Comment 32 Florian Weimer 2017-06-30 21:54:52 UTC
The order of relocation processing may have been fixed upstream using this commit:

commit 2bc174332ba6ddbd1b855dced33889bef56e8ba3
Author: Andreas Schwab <schwab>
Date:   Tue Aug 30 15:37:54 2011 +0200

    Relocate objects in dependency order

Prelink works around this issue, which explains the timing dependency.
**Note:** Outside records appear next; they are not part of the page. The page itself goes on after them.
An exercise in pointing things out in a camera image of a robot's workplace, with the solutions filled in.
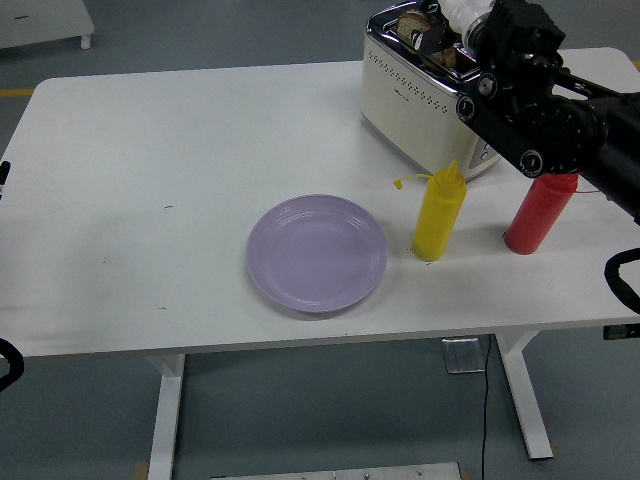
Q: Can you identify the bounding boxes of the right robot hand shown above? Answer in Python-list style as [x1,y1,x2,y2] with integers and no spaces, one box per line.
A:
[412,0,495,54]

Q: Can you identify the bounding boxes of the brown bread slice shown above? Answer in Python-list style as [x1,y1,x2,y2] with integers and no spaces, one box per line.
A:
[397,9,462,70]

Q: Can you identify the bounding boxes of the cream and chrome toaster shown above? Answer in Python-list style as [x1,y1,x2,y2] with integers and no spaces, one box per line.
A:
[360,1,504,182]

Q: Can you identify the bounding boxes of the purple round plate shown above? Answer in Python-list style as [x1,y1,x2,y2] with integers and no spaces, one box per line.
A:
[246,193,390,315]

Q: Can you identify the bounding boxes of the small metal floor plate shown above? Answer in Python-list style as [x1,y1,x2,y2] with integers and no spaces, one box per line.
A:
[440,337,488,375]

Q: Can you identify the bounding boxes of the white cabinet with feet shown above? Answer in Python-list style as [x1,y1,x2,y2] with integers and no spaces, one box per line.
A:
[0,0,96,51]

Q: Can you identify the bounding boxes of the yellow squeeze bottle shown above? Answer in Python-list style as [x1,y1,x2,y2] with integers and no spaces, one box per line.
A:
[393,159,467,263]

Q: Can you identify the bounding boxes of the red squeeze bottle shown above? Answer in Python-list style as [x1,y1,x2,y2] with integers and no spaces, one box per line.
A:
[503,172,615,256]

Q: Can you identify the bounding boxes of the white table leg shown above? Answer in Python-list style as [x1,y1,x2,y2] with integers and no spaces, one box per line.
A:
[492,329,555,461]
[147,353,187,480]

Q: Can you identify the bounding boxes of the black table control panel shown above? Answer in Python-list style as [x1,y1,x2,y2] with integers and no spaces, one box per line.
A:
[602,323,640,342]

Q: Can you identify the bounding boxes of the black floor cable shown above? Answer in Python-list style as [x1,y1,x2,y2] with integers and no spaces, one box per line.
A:
[478,335,492,480]

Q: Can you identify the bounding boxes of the large metal base plate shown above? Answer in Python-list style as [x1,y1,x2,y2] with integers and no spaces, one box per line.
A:
[209,460,462,480]

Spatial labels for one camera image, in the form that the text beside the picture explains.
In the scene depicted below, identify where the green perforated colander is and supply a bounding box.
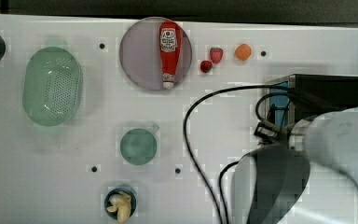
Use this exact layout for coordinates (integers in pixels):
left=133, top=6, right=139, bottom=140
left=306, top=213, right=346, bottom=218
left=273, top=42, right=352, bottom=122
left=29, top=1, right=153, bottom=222
left=22, top=47, right=83, bottom=127

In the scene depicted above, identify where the red ketchup bottle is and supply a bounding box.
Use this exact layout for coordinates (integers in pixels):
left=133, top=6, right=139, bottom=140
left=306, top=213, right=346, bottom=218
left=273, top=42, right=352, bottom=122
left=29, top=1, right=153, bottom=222
left=159, top=21, right=182, bottom=90

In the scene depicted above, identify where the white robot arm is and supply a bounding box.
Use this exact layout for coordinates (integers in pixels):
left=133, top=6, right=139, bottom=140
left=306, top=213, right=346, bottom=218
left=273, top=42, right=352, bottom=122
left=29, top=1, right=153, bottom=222
left=231, top=107, right=358, bottom=224

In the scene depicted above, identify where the dark red strawberry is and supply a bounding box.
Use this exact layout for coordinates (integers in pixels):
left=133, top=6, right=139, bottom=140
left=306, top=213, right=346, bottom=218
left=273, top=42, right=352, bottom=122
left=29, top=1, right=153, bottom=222
left=200, top=61, right=213, bottom=74

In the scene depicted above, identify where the yellow banana peel toy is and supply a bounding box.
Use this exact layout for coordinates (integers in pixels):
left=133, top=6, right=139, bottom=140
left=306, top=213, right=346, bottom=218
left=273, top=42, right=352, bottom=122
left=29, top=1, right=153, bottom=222
left=106, top=191, right=131, bottom=224

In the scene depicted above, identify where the black cable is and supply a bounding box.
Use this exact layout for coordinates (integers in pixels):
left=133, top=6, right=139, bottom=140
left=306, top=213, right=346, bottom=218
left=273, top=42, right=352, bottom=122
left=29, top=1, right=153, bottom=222
left=182, top=84, right=293, bottom=224

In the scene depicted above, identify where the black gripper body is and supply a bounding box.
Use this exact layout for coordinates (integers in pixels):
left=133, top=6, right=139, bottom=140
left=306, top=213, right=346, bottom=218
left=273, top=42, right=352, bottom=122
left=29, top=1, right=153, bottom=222
left=254, top=121, right=290, bottom=144

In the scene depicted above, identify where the silver toaster oven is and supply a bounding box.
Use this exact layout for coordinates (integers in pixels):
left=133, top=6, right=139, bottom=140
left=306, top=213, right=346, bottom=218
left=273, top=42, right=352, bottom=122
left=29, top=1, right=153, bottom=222
left=264, top=74, right=358, bottom=127

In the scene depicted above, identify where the green cup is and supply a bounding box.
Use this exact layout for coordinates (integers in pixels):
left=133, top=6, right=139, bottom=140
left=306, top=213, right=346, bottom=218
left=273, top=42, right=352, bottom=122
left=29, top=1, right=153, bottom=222
left=119, top=124, right=159, bottom=166

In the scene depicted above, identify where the light red strawberry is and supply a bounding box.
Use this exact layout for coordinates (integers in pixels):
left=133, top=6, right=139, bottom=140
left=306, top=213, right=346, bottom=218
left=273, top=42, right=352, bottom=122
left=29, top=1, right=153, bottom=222
left=210, top=48, right=224, bottom=63

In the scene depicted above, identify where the blue cup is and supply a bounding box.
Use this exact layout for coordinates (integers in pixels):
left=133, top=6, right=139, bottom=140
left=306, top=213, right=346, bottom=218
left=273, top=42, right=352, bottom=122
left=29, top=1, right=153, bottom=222
left=104, top=187, right=137, bottom=222

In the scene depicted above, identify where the grey round plate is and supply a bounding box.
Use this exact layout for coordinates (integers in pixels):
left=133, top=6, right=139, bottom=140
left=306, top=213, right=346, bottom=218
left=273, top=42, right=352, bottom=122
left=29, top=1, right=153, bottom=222
left=119, top=17, right=192, bottom=91

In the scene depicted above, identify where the orange fruit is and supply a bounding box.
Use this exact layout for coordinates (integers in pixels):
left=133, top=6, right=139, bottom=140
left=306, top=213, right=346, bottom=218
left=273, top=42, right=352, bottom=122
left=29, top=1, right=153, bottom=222
left=235, top=44, right=252, bottom=61

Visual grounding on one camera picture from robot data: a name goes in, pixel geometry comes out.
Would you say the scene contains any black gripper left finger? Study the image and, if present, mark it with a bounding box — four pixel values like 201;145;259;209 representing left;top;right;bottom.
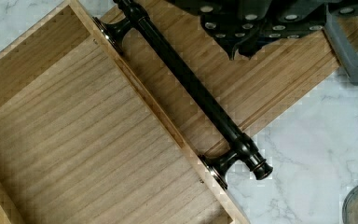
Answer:
200;14;261;61

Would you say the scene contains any black metal drawer handle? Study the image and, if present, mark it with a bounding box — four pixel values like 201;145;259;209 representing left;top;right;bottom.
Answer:
93;0;273;189

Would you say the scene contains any wooden drawer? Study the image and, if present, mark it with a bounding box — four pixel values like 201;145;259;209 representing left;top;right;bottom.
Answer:
0;0;358;224

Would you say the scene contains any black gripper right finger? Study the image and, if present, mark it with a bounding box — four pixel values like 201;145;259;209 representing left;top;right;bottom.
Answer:
239;4;326;58

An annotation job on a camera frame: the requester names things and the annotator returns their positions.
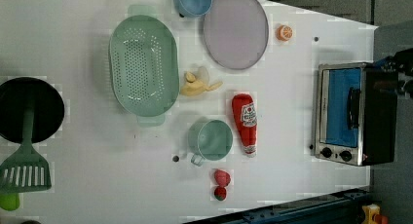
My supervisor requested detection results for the green oval colander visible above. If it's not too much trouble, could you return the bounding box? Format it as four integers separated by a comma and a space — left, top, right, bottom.
108, 5, 179, 128

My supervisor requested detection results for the pink strawberry toy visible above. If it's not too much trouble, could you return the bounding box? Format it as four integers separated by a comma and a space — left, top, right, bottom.
213, 169, 231, 187

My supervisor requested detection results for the lime green object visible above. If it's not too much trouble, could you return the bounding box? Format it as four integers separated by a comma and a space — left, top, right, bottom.
0, 193, 20, 211

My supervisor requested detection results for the blue oven door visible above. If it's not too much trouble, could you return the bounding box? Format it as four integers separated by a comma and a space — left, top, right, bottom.
319, 68, 361, 148

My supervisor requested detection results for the red ketchup bottle toy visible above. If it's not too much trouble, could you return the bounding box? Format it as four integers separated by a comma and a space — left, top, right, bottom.
232, 93, 257, 158

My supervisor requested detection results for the peeled banana toy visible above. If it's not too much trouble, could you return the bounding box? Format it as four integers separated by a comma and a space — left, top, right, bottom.
180, 66, 223, 96

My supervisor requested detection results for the orange half toy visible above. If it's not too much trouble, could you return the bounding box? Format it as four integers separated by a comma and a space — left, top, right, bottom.
276, 25, 293, 42

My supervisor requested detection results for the blue metal frame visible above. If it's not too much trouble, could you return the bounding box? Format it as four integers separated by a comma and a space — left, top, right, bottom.
185, 189, 371, 224

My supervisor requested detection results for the green slotted spatula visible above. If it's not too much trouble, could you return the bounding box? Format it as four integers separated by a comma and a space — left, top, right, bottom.
0, 100, 52, 194

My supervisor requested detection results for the red strawberry toy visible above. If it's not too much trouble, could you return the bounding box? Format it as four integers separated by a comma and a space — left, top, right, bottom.
213, 186, 227, 201

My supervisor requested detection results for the black round pan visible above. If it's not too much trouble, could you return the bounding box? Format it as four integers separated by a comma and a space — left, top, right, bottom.
0, 77, 65, 143

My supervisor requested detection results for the green mug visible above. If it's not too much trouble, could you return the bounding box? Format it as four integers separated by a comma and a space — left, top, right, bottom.
188, 119, 233, 167

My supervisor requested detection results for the lilac round plate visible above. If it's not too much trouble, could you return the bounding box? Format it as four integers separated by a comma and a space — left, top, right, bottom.
203, 0, 269, 69

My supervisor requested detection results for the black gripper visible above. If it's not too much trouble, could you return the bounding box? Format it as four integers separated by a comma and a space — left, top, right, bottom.
374, 48, 413, 97

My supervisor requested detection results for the yellow red toy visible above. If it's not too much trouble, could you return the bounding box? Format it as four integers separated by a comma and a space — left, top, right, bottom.
361, 204, 389, 224

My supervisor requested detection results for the silver black toaster oven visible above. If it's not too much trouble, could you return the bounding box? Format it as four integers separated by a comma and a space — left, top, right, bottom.
314, 62, 397, 167

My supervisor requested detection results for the blue cup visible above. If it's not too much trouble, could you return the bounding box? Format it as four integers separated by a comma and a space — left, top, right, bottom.
173, 0, 212, 18

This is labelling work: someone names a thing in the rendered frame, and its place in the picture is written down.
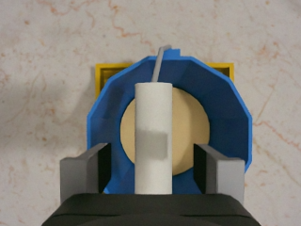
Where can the yellow shallow tray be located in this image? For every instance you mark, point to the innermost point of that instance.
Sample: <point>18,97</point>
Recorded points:
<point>106,70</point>

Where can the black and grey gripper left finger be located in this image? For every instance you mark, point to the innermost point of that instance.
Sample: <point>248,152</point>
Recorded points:
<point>89,172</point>

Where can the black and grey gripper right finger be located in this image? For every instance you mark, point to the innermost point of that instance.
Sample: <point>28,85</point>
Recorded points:
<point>214,173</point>

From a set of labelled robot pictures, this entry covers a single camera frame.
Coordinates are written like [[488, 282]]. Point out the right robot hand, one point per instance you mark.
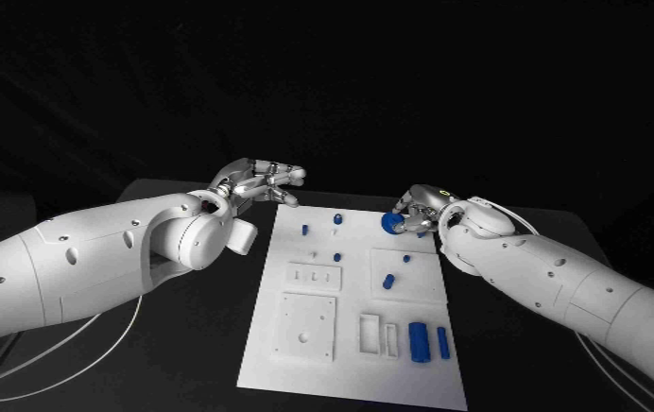
[[423, 206]]

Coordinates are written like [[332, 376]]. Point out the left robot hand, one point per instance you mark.
[[255, 181]]

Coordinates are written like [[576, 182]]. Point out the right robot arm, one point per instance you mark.
[[536, 270]]

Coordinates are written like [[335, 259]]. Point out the thick long blue cylinder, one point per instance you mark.
[[419, 342]]

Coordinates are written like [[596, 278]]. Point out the white task board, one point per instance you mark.
[[351, 298]]

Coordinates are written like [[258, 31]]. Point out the blue gear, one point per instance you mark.
[[390, 222]]

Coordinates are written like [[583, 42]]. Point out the blue short cylinder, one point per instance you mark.
[[387, 281]]

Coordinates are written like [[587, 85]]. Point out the thin long blue cylinder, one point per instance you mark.
[[442, 343]]

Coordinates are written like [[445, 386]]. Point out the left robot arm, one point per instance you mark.
[[92, 256]]

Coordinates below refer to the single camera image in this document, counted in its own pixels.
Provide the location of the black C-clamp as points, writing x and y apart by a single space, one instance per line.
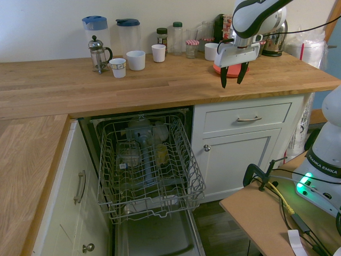
250 170

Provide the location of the clear pitcher dark blue lid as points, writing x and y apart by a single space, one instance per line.
128 34

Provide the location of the red green printed food container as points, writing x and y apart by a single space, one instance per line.
227 26

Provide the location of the glass steel French press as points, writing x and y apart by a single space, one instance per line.
98 54

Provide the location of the round metal door knob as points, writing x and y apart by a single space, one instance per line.
207 148

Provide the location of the stainless steel kettle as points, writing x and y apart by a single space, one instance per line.
277 40

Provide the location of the glass jar checkered lid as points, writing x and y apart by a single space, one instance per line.
192 49
206 41

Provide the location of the patterned paper cup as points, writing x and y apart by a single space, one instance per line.
118 68

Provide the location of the white bowl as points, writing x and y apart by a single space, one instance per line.
161 131

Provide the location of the wide white cup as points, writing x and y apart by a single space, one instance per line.
136 60
211 52

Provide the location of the clear pitcher light blue lid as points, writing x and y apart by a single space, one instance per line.
97 29

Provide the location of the tall white cup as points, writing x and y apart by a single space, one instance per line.
158 53

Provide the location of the round metal cabinet knob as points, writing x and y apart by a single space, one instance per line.
88 248

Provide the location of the steel dishwasher door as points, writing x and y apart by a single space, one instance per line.
157 234

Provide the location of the red plate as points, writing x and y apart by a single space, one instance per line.
233 71

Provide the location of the tall clear glass jar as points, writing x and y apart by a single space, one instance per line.
207 29

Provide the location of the cream cabinet drawer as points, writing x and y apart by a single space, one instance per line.
226 120

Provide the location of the cream cabinet door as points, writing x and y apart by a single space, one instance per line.
239 165

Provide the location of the white plastic wrap bundle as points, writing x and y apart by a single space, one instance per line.
311 50

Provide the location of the cream cabinet front panel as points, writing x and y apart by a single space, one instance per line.
66 218

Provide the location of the yellow plastic cup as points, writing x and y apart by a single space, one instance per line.
161 154

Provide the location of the clear glass lid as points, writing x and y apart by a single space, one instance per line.
139 123

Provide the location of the printed white plastic bag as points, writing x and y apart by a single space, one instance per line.
299 128

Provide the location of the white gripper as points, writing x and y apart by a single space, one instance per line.
237 56

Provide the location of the white paper label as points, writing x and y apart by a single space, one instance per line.
296 242

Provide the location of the clear bottle green cap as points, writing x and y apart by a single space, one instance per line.
177 40

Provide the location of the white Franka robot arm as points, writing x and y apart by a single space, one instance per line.
247 16

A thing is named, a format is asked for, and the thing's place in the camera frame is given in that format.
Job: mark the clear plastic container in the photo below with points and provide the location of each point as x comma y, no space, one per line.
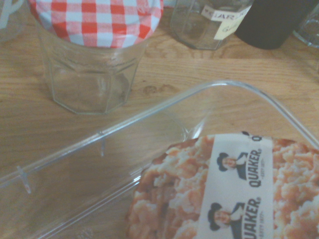
87,179

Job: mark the glass jar with checkered lid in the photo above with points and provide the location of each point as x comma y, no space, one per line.
94,49

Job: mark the labelled jar with checkered lid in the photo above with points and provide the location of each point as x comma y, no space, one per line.
197,27

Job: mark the black shaker bottle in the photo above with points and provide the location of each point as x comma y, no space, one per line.
269,25

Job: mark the clear drinking glass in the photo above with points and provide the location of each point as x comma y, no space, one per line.
309,30

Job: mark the clear glass mug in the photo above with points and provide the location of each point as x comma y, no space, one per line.
10,22

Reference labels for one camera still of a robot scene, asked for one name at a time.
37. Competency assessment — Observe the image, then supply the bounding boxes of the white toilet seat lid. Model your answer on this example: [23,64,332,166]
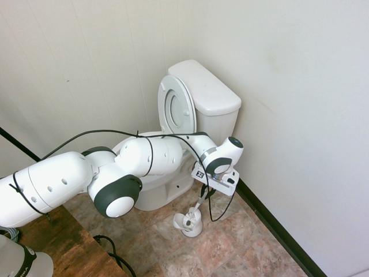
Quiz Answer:
[157,74,198,136]

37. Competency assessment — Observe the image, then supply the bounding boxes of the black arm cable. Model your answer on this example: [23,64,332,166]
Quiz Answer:
[39,129,238,223]

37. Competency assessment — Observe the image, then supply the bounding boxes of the white toilet brush holder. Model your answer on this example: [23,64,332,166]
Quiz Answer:
[172,211,204,239]

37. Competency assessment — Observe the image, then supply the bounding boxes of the white toilet bowl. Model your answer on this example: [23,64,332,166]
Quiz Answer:
[111,129,200,212]

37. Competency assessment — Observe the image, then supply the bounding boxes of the white toilet brush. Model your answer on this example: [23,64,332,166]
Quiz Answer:
[183,195,209,229]

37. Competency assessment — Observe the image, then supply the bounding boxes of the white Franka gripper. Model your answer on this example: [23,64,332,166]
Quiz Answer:
[190,163,240,200]

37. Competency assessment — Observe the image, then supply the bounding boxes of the white toilet tank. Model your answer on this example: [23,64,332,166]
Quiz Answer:
[195,101,242,147]

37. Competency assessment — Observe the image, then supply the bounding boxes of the white toilet tank cover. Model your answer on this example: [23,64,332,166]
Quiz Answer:
[167,59,242,117]

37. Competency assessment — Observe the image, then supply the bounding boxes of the black table cable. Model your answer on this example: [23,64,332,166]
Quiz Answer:
[92,234,137,277]

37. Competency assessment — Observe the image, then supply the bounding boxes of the dark wooden table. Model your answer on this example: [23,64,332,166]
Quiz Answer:
[17,203,129,277]

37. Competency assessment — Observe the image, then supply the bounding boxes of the grey braided cable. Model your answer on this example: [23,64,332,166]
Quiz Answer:
[0,226,21,241]

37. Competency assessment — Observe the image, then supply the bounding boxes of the black cable tie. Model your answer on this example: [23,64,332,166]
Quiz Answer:
[8,170,50,216]
Comment 39 Florian Weimer 2017-07-14 05:47:26 UTC
*** Bug 1425587 has been marked as a duplicate of this bug. ***

Comment 40 Florian Weimer 2017-07-14 05:54:47 UTC
It is likely that *all* binaries which are linked with -z now (BIND_NOW) and use gettimeofday trigger this issue.  This means that using BIND_NOW on Red Hat Enterprise Linux 6 cannot be recommended until this bug is fixed.

Comment 41 Josh Stone 2017-07-14 16:20:47 UTC
Do you recommend against BIND_NOW for all arches, or just ppc64?
(I see that the commit in comment 32 is not arch-specific.)

Comment 43 Florian Weimer 2017-07-24 11:13:07 UTC
(In reply to Josh Stone from comment #41)
> Do you recommend against BIND_NOW for all arches, or just ppc64?
> (I see that the commit in comment 32 is not arch-specific.)

gettimeofday is not an IFUNC on many architectures, so that part of comment 40 is architecture-specific.  In addition, I couldn't find any IFUNC resolvers on x86-64 which require relocations, so using BIND_NOW on x86-64 should be fairly safe (by accident).  However, the generic issue affects all architectures, and could also occur with other libraries which use IFUNC resolvers (not just glibc).

Comment 46 Florian Weimer 2017-09-18 15:37:31 UTC
Red Hat Enterprise Linux is currently in Production Phase 3 which means that
only urgent priority bug fixes will be considered.

We will not be enhancing the dynamic loader to support BIND_NOW with IFUNC relocations.  (A key part of this work has not yet been implemented upstream yet.)  Instead, we have suggested to the Samba developers to rebuild Samba without BIND_NOW.  See bug 1492780.